More than a billion biological specimens have been collected, preserved, and deposited in the permanent collections of museums and herbaria around the world. These specimens are the foundation of our knowledge about biological diversity, past and present. Researchers in biodiversity informatics are engaged in providing digital access to the basic biodiversity data associated with specimens, as well as new software tools and services that will create novel research opportunities for ecological analysis, predictive modeling, and synthesis. Greater access to structured biodiversity information also directly benefits applied areas of conservation and resource management. Digitizing the data associated with a billion specimens is an enormous task, and much of it still lies before us. Already, however, tens of millions of specimen records have been captured in collection management systems that represent a solid foundation for comprehensive digital libraries in the museum community.
Of the various classes of information linked to biological specimens, geospatial coordinates used for mapping species distributions are among the most widely demanded by the scientific community and the general public. Providing these coordinates (geospatial referencing) has proven a significant challenge. Nearly every specimen is associated with a georeference, most often a textual representation of the place from whence it came, but few carry with them quantitative geospatial coordinates. We address here advances made in the task of geospatial referencing for biological collections.
Background: the case for collections
Managing finite natural resources is among the greatest challenges in this century facing biologists, information scientists, managers, economists, and policy-makers. Meeting this challenge is critical for sustaining human growth and prosperity, maintaining economic stability, and improving the quality of life for all species. Knowledge of biological diversity is fundamental to natural resource management, and the urgency for this knowledge ever increases as we convert the final tracts of the natural landscape into human-managed systems. Much of this knowledge remains locked in physical archives and on library shelves. In order for biodiversity management to keep pace with the rate of resource exploitation, digital access to biological diversity information is imperative in this decade.

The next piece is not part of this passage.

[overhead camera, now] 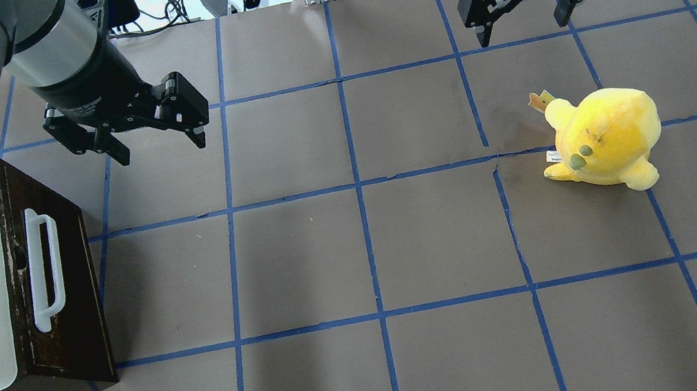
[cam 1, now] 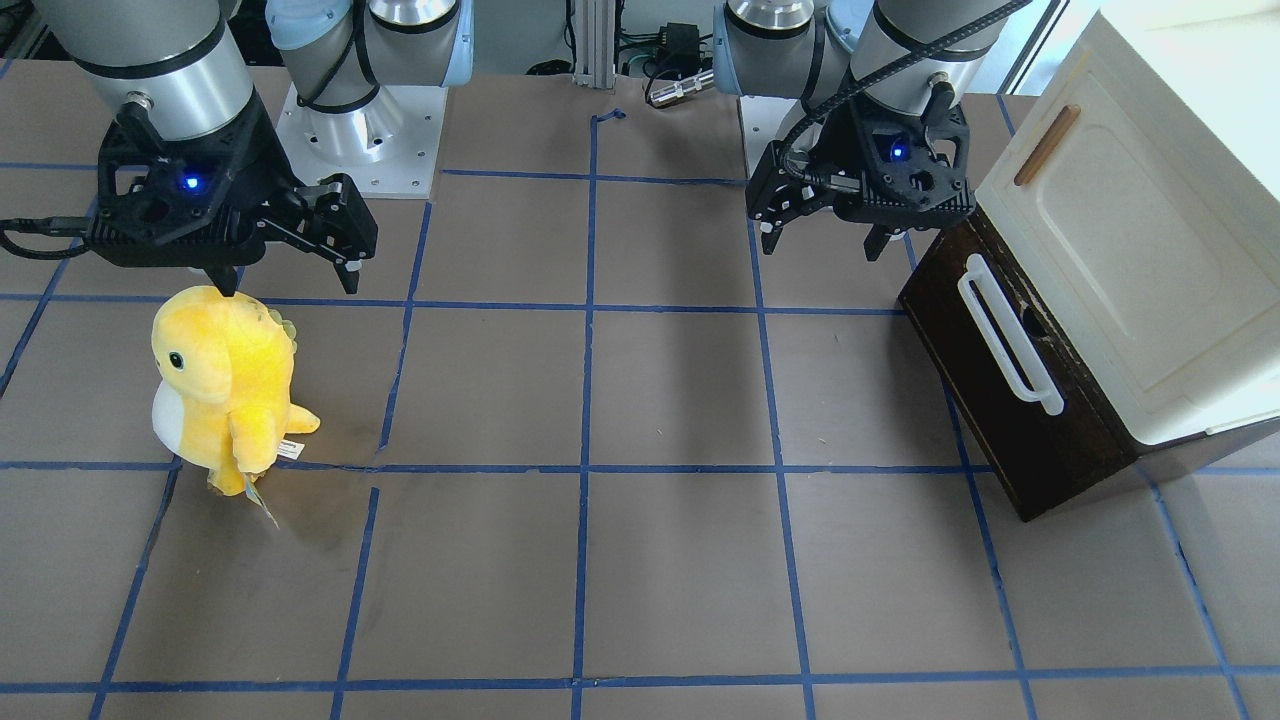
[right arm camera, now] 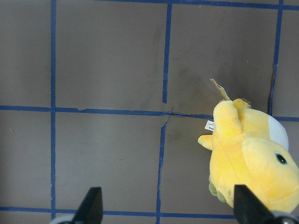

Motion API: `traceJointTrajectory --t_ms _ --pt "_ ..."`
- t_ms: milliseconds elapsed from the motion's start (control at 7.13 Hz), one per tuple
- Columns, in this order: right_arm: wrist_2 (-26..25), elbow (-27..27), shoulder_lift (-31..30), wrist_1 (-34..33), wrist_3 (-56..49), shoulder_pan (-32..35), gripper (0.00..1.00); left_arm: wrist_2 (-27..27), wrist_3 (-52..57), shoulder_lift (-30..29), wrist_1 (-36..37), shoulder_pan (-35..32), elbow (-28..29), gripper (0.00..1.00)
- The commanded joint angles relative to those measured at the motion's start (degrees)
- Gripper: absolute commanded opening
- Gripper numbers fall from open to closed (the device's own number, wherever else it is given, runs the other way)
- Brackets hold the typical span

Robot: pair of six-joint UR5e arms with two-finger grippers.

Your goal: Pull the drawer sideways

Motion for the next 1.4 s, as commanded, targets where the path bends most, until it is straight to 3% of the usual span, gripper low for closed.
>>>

Specimens, the primary objects in a biological collection, are of principal importance in documenting the spectacular biological diversity of plants and animals on this planet. Specimen data document the identities, habitats, histories, and spatial distributions of the roughly 1.75 million described species of life on earth, and provide the fundamental resource for identifying the estimated tens of millions of species that remain to be discovered and described (Wilson, 2000). More than 250 years of natural history exploration have contributed to a vast worldwide collection of over one billion biological specimens. These specimens are essential pieces of the puzzle for answering four very basic questions: How many species are there? What are their names? How are they related to each other? Where are they found? Addressing these questions has been the domain of biological systematics (or taxonomy) since the time of Linnaeus (ca. 1735). Yet, to this day, answers to these four questions are largely incomplete. Biodiversity informatics facilitates the effort to resolve these questions, seeks to create new efficiencies for data capture and retrieval, and provides novel approaches for interdisciplinary analysis and visualization.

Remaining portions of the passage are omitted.